Sensory cue-combination in the context of newly learned categories

Abstract

A large body of prior research has evaluated how humans combine multiple sources of information pertaining to stimuli drawn from continuous dimensions, such as distance or size. These prior studies have repeatedly demonstrated that in these circumstances humans integrate cues in a near-optimal fashion, weighting cues according to their reliability. However, most of our interactions with sensory information are in the context of categories such as objects and phonemes, thereby requiring a solution to the cue combination problem by mapping sensory estimates from continuous dimensions onto task-relevant categories. Previous studies have examined cue combination with natural categories (e.g., phonemes), providing qualitative evidence that human observers utilize information about the distributional properties of task-relevant categories, in addition to sensory information, in such categorical cue combination tasks.

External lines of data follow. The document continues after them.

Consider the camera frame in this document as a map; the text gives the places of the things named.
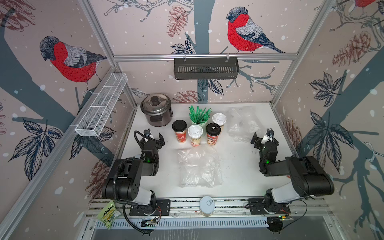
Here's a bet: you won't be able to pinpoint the clear plastic carrier bag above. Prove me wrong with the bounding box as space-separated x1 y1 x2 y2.
177 145 223 188

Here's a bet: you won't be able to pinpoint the red cup black lid front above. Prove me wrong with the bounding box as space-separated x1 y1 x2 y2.
206 123 221 145

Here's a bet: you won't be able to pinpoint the red cup black lid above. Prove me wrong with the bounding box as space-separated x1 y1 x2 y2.
172 120 187 143
206 123 221 145

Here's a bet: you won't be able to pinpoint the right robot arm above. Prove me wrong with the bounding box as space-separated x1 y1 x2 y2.
251 128 335 214

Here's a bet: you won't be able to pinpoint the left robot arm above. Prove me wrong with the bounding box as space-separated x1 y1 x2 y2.
102 130 166 216

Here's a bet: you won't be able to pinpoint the spare clear plastic bags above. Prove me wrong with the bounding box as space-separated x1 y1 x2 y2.
226 107 266 143

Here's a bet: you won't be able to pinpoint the silver rice cooker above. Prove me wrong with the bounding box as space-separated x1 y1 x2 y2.
141 93 173 127

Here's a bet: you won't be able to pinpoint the yellow cup white lid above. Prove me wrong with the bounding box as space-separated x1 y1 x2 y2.
188 125 204 147

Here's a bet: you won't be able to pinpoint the green straw holder cup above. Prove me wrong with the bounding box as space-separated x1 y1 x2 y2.
189 106 212 131

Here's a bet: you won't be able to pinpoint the green snack packet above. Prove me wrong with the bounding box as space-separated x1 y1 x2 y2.
97 201 121 230

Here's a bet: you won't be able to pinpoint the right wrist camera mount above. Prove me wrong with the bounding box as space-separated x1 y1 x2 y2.
261 134 275 144

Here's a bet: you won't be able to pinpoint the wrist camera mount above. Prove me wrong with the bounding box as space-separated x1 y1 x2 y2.
261 134 275 144
144 129 154 142

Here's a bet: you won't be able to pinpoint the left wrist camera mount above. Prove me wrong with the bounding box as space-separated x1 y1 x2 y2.
144 129 154 142

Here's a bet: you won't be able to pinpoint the white mesh wall shelf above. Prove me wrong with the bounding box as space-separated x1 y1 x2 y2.
75 73 128 137

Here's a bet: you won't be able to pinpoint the can on front rail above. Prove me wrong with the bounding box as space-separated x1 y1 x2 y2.
200 196 216 217

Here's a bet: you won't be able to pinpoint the black hanging wire basket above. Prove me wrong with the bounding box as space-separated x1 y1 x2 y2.
174 58 240 80

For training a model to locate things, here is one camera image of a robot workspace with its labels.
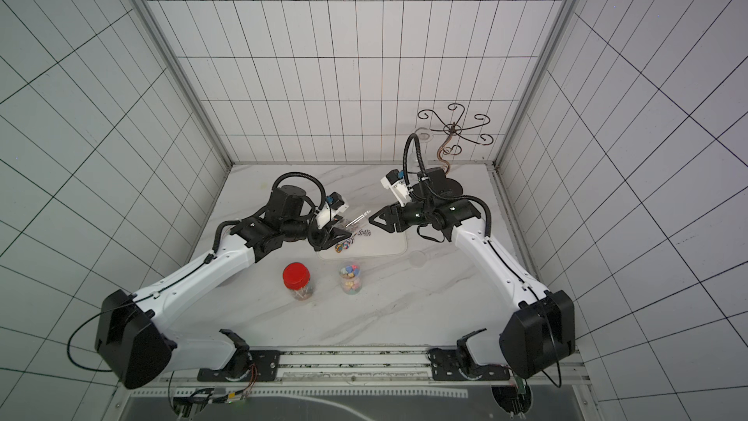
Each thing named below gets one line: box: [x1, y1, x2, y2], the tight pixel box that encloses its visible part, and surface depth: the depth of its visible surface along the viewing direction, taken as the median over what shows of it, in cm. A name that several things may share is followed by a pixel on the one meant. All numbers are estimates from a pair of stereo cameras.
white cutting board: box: [317, 204, 409, 260], surface depth 95 cm
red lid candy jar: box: [282, 261, 313, 302], surface depth 79 cm
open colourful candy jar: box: [338, 264, 363, 295], surface depth 83 cm
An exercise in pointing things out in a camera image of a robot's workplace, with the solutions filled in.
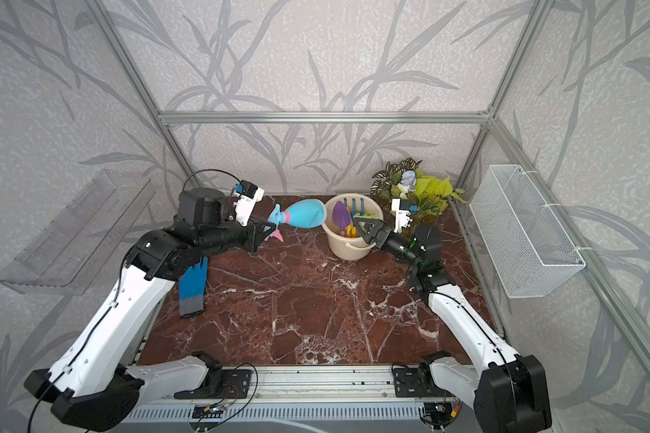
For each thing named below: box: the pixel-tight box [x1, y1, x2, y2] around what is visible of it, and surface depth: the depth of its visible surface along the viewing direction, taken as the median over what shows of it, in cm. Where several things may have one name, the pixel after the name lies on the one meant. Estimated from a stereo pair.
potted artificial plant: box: [370, 157, 468, 234], surface depth 93 cm
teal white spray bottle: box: [265, 198, 326, 243], surface depth 76 cm
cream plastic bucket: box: [321, 193, 384, 262], surface depth 96 cm
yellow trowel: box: [344, 221, 360, 239], surface depth 101 cm
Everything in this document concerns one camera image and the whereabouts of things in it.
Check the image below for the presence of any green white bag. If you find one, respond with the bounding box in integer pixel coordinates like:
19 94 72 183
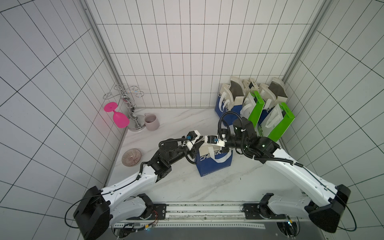
258 103 295 142
240 91 265 129

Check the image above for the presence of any large blue beige cheerful bag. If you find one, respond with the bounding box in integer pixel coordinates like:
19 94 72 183
215 76 245 117

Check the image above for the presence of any navy beige small bag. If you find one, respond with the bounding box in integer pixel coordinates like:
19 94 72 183
242 78 259 95

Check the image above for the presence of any blue beige takeout bag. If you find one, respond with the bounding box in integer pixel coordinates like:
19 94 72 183
258 78 288 125

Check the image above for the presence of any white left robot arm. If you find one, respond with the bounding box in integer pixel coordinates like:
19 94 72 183
73 136 204 240

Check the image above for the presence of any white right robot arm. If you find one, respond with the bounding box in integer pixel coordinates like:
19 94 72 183
218 111 351 233

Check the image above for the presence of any pale pink ceramic cup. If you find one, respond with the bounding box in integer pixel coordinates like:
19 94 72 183
144 113 160 131

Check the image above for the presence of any glass dish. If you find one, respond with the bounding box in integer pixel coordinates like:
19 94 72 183
121 149 142 167

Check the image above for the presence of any pink plastic goblet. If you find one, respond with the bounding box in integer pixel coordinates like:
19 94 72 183
104 102 130 129

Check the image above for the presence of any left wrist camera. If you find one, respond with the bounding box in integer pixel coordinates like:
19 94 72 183
186 130 202 151

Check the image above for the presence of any metal wire rack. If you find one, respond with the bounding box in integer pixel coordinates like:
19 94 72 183
103 84 145 132

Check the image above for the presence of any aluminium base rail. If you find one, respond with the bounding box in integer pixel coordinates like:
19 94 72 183
112 202 314 230

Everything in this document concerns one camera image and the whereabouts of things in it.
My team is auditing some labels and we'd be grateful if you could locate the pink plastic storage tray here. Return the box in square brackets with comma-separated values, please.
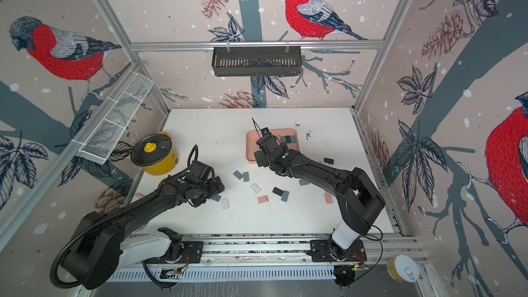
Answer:
[245, 128, 301, 164]

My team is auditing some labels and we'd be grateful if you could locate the white eraser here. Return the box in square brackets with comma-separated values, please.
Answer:
[250, 184, 261, 195]
[221, 198, 230, 210]

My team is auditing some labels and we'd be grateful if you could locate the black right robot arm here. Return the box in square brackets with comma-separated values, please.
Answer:
[254, 128, 386, 261]

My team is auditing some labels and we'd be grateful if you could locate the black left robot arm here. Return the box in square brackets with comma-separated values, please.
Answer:
[49, 161, 225, 290]

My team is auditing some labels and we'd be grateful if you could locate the yellow electric cooking pot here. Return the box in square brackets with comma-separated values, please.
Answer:
[131, 132, 179, 176]

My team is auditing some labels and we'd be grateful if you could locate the yellow tape roll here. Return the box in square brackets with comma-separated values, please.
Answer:
[386, 254, 420, 283]

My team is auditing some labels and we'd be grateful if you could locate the black hanging wire basket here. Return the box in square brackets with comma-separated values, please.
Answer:
[212, 45, 303, 77]

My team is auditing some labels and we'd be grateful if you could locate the white wire mesh shelf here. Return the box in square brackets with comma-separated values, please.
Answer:
[76, 70, 154, 164]

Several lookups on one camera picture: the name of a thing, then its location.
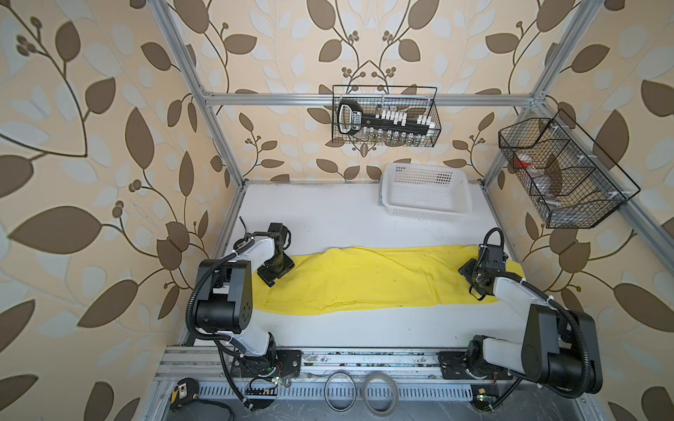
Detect red capped item in basket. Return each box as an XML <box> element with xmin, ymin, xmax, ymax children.
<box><xmin>513</xmin><ymin>154</ymin><xmax>534</xmax><ymax>170</ymax></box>

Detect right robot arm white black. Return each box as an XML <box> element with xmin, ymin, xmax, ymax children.
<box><xmin>459</xmin><ymin>227</ymin><xmax>603</xmax><ymax>399</ymax></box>

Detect left tape roll ring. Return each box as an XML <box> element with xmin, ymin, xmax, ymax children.
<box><xmin>322</xmin><ymin>371</ymin><xmax>357</xmax><ymax>414</ymax></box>

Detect aluminium front rail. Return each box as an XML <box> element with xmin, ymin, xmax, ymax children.
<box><xmin>154</xmin><ymin>347</ymin><xmax>515</xmax><ymax>403</ymax></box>

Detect white plastic perforated basket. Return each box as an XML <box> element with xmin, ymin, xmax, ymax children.
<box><xmin>380</xmin><ymin>163</ymin><xmax>472</xmax><ymax>222</ymax></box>

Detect black tool with white sockets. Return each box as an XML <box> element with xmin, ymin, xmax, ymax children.
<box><xmin>332</xmin><ymin>98</ymin><xmax>442</xmax><ymax>137</ymax></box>

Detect yellow trousers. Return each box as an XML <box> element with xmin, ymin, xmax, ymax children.
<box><xmin>251</xmin><ymin>244</ymin><xmax>526</xmax><ymax>317</ymax></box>

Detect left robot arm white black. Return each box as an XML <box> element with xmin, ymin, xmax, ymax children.
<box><xmin>185</xmin><ymin>223</ymin><xmax>295</xmax><ymax>377</ymax></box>

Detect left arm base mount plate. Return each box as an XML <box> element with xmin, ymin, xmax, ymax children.
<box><xmin>231</xmin><ymin>349</ymin><xmax>303</xmax><ymax>379</ymax></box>

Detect right tape roll ring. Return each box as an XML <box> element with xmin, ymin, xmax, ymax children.
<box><xmin>362</xmin><ymin>371</ymin><xmax>399</xmax><ymax>417</ymax></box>

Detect black wire basket right wall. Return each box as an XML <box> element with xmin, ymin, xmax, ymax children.
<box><xmin>498</xmin><ymin>109</ymin><xmax>641</xmax><ymax>229</ymax></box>

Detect tape roll ring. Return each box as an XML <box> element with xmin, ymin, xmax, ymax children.
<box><xmin>362</xmin><ymin>371</ymin><xmax>399</xmax><ymax>417</ymax></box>
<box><xmin>322</xmin><ymin>371</ymin><xmax>357</xmax><ymax>414</ymax></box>

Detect black wire basket wall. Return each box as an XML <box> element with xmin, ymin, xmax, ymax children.
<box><xmin>498</xmin><ymin>109</ymin><xmax>641</xmax><ymax>229</ymax></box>
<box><xmin>332</xmin><ymin>84</ymin><xmax>442</xmax><ymax>147</ymax></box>

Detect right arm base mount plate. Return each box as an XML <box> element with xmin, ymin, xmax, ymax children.
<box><xmin>437</xmin><ymin>350</ymin><xmax>514</xmax><ymax>382</ymax></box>

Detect black wire basket back wall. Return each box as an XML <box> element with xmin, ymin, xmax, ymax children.
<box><xmin>332</xmin><ymin>84</ymin><xmax>442</xmax><ymax>147</ymax></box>

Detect black yellow tape measure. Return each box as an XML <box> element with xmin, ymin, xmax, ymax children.
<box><xmin>168</xmin><ymin>377</ymin><xmax>200</xmax><ymax>412</ymax></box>

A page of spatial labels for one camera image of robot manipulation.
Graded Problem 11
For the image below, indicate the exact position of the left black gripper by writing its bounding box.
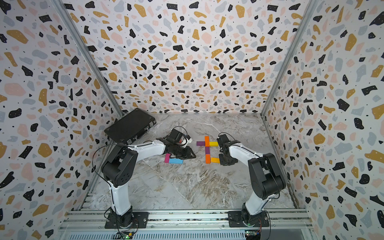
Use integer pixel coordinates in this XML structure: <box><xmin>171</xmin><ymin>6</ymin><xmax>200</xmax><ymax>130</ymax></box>
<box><xmin>172</xmin><ymin>144</ymin><xmax>198</xmax><ymax>160</ymax></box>

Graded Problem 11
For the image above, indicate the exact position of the amber long block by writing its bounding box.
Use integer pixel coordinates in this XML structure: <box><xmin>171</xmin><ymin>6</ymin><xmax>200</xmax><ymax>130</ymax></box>
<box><xmin>211</xmin><ymin>158</ymin><xmax>220</xmax><ymax>164</ymax></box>

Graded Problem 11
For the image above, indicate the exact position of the orange short block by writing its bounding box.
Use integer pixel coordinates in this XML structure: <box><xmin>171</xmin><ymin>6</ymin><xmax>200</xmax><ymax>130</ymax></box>
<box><xmin>206</xmin><ymin>154</ymin><xmax>211</xmax><ymax>164</ymax></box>

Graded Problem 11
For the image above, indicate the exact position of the orange long block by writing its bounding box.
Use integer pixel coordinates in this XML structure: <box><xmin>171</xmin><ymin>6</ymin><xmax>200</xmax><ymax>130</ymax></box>
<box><xmin>205</xmin><ymin>136</ymin><xmax>210</xmax><ymax>148</ymax></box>

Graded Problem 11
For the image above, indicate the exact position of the light blue long block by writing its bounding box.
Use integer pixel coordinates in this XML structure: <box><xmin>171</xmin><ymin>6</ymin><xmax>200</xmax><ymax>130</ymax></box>
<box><xmin>169</xmin><ymin>159</ymin><xmax>184</xmax><ymax>164</ymax></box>

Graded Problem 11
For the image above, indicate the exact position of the magenta block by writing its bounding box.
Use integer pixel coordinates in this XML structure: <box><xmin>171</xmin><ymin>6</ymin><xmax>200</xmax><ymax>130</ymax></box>
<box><xmin>165</xmin><ymin>154</ymin><xmax>171</xmax><ymax>163</ymax></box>

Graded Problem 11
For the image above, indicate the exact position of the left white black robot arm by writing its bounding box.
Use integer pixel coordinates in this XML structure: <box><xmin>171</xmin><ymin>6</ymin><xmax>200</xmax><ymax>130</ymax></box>
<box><xmin>101</xmin><ymin>128</ymin><xmax>196</xmax><ymax>229</ymax></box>

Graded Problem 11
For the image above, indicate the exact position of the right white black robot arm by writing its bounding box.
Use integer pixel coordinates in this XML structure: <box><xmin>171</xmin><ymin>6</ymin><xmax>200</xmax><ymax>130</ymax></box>
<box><xmin>217</xmin><ymin>133</ymin><xmax>287</xmax><ymax>227</ymax></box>

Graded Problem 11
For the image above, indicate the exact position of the black flat case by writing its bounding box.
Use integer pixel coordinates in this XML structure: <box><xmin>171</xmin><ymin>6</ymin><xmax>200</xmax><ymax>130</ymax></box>
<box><xmin>105</xmin><ymin>108</ymin><xmax>156</xmax><ymax>145</ymax></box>

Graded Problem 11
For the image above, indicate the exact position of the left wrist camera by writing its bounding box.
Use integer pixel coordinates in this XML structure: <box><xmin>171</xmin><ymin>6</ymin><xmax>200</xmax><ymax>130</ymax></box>
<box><xmin>180</xmin><ymin>135</ymin><xmax>193</xmax><ymax>145</ymax></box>

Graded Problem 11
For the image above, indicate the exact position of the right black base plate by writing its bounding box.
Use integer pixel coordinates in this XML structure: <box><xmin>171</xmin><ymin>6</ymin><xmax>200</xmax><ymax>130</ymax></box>
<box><xmin>228</xmin><ymin>210</ymin><xmax>270</xmax><ymax>228</ymax></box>

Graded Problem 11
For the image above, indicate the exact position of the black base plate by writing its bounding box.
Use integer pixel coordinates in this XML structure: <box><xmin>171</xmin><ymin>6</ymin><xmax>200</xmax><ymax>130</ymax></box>
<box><xmin>105</xmin><ymin>212</ymin><xmax>149</xmax><ymax>231</ymax></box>
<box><xmin>228</xmin><ymin>210</ymin><xmax>270</xmax><ymax>228</ymax></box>

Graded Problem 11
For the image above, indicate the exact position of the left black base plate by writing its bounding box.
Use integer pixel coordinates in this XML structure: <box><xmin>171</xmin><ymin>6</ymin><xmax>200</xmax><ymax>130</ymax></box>
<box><xmin>105</xmin><ymin>212</ymin><xmax>149</xmax><ymax>231</ymax></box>

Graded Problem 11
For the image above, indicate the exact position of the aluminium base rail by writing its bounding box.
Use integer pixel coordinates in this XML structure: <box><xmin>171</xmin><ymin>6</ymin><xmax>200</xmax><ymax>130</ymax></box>
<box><xmin>57</xmin><ymin>209</ymin><xmax>317</xmax><ymax>240</ymax></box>

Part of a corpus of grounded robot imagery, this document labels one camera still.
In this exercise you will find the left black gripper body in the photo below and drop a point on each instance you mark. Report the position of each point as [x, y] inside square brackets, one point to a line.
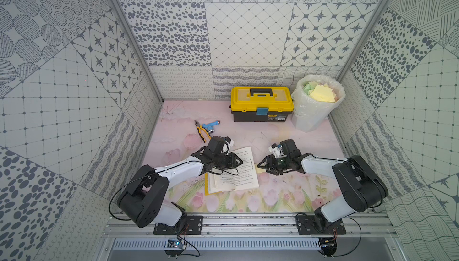
[228, 159]

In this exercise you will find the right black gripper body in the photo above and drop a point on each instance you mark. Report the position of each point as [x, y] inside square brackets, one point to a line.
[284, 162]

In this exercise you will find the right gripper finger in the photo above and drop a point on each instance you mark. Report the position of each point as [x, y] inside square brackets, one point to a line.
[267, 162]
[274, 171]

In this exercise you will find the yellow children's book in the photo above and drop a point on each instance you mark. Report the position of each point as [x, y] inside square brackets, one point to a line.
[244, 177]

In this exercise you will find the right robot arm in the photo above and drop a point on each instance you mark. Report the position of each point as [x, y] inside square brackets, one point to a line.
[360, 186]

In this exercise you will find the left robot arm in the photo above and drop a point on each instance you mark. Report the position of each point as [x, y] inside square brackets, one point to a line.
[143, 198]

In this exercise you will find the discarded sticky notes pile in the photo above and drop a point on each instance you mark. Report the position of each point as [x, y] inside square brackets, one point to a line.
[320, 92]

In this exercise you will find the blue plastic tool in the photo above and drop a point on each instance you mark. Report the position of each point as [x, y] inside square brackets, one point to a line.
[210, 126]

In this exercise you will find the yellow black toolbox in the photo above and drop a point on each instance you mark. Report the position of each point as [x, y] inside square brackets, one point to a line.
[261, 104]

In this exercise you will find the white bin with plastic liner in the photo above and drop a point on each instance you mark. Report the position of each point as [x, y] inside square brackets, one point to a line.
[308, 113]

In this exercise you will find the right black controller box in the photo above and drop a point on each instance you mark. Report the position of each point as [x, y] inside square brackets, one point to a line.
[328, 247]

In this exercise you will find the left green circuit board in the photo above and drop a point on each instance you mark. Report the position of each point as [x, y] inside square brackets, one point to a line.
[175, 247]

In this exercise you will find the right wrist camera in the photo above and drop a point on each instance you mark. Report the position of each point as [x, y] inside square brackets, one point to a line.
[276, 150]

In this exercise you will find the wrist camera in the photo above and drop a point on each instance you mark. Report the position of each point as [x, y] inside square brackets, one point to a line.
[227, 146]
[276, 150]

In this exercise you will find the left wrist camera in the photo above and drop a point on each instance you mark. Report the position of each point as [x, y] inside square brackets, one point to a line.
[227, 146]

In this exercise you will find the yellow handled pliers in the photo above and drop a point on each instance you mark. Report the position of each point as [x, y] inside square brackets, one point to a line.
[203, 133]

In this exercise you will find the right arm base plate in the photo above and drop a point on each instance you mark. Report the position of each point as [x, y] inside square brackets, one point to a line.
[313, 225]

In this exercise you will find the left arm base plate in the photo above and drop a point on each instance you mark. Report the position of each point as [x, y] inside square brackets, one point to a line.
[187, 225]

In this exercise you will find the aluminium mounting rail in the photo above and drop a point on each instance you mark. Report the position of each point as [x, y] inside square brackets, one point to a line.
[282, 225]

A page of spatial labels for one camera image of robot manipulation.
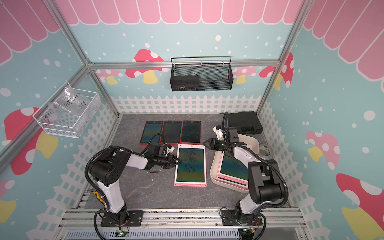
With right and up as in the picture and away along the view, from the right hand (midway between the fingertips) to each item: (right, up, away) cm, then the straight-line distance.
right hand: (206, 143), depth 90 cm
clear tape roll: (+39, -6, +7) cm, 40 cm away
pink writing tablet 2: (+15, -15, +1) cm, 21 cm away
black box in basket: (-13, +36, -2) cm, 38 cm away
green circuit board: (-43, -42, -17) cm, 63 cm away
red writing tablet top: (-39, +6, +20) cm, 45 cm away
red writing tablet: (-24, +6, +19) cm, 32 cm away
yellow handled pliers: (-58, -28, -10) cm, 65 cm away
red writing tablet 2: (-10, +6, +19) cm, 22 cm away
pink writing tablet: (-9, -17, 0) cm, 19 cm away
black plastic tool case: (+30, +13, +17) cm, 37 cm away
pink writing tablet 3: (+18, -23, -6) cm, 30 cm away
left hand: (-16, -14, +2) cm, 21 cm away
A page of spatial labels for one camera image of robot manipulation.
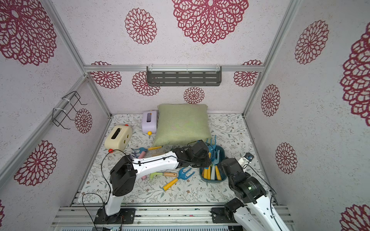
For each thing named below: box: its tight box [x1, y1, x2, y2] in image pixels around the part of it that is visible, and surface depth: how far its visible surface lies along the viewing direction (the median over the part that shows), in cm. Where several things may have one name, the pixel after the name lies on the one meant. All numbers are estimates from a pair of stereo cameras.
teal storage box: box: [198, 145, 227, 183], surface depth 87 cm
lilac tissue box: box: [142, 110, 158, 136], surface depth 105 cm
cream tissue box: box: [104, 124, 133, 152], surface depth 98 cm
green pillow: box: [152, 102, 211, 147], surface depth 101 cm
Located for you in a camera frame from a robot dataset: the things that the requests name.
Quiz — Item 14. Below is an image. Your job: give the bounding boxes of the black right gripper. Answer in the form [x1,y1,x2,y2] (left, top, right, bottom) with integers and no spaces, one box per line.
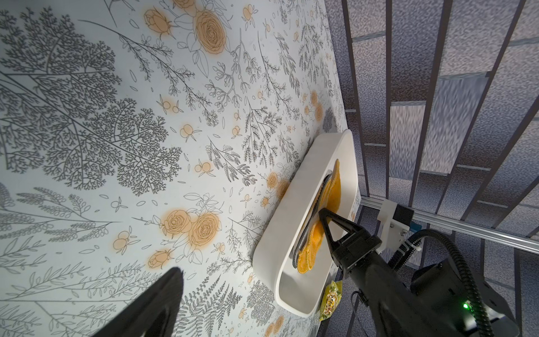
[318,208,404,303]

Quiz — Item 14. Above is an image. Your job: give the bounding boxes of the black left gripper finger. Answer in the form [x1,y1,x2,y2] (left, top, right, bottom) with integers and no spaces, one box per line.
[95,267,184,336]

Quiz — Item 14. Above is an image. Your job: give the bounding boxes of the orange fuzzy insole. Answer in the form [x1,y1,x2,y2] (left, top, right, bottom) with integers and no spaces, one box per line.
[296,159,342,275]

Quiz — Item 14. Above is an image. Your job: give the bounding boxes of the grey felt insole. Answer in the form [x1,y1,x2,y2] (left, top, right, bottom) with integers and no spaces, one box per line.
[290,174,331,269]

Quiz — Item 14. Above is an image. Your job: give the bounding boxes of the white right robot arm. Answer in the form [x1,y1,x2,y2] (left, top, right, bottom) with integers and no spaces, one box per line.
[319,209,520,336]

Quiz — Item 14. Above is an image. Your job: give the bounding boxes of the white plastic storage box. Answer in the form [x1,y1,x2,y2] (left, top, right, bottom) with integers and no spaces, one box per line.
[253,130,361,317]

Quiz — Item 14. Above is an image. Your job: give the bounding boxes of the yellow-green snack bag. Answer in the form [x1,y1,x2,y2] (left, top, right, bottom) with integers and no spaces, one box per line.
[319,281,342,322]

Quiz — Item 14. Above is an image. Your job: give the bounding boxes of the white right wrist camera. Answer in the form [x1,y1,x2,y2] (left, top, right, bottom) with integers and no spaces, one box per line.
[376,199,414,254]

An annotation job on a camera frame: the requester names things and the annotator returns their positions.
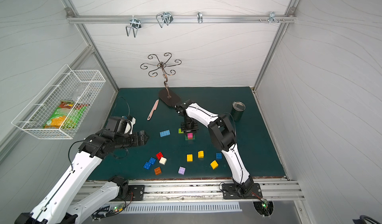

In the present study, we created and taught human participants novel audiovisual categories, thus allowing us to quantitatively evaluate participants' integration of sensory and categorical information. Comparing participant behavior to the predictions of a statistically optimal observer that ideally combines all available sources of information, we provide the first evidence, to our knowledge, that human observers combine sensory and category information in a statistically optimal manner.

Figure 1

Cue combination involving categories. A depiction of the problem where each category is defined by two cues. The x and y axes represent the strength of each sensory cue. The circles labelled Y and Z represent the mean and covariance of each cue for categories Y and Z for a given participant, under the assumption that the two cues are conditionally independent. The grey diagonal line represents the linear discriminant vector D onto which an optimal categoriser projects the received bi-cue signal (see text).

Figure 2

Training and Testing stimuli. Black circles represent the occurrence of exemplars of the 2-cue stimuli during training. The elliptical clusters of black symbols represent the Gaussian distributions of the two task-relevant categories. The size of each symbol represents the number of exemplars of each stimulus that were presented during one learning block. Grey squares represent testing stimuli (bimodal in center, unimodal along the x- and y-axes). Twenty-five repetitions of each testing stimulus were presented. Category labels (taygoo and dohkah) and locations (as below or rotated 90°) were counterbalanced across participants.

Figure 3

Cumulative Gaussian fits of unimodal trials for a representative participant. The top left panel plots all five unimodal cumulative Gaussian fits with the PSE equalized to allow for easier slope comparison. The remaining panels plot cumulative Gaussian fits along with data for each unimodal condition separately.

Figure 4

Observed auditory weights for audiovisual trials alongside predictions from the categorical model and the continuous model. Weight predictions for both models are generated including the discount for correlated cues (see main text and equations 6–8). Data points denote means across individual subject weights and error bars denote across-subject standard. Lines are linear fits generated for visualization purposes only.

Figure 5

Trial structure. Training: example of audiovisual training trials with feedback. Testing: example of visual only, audio only, and audiovisual testing trials without feedback.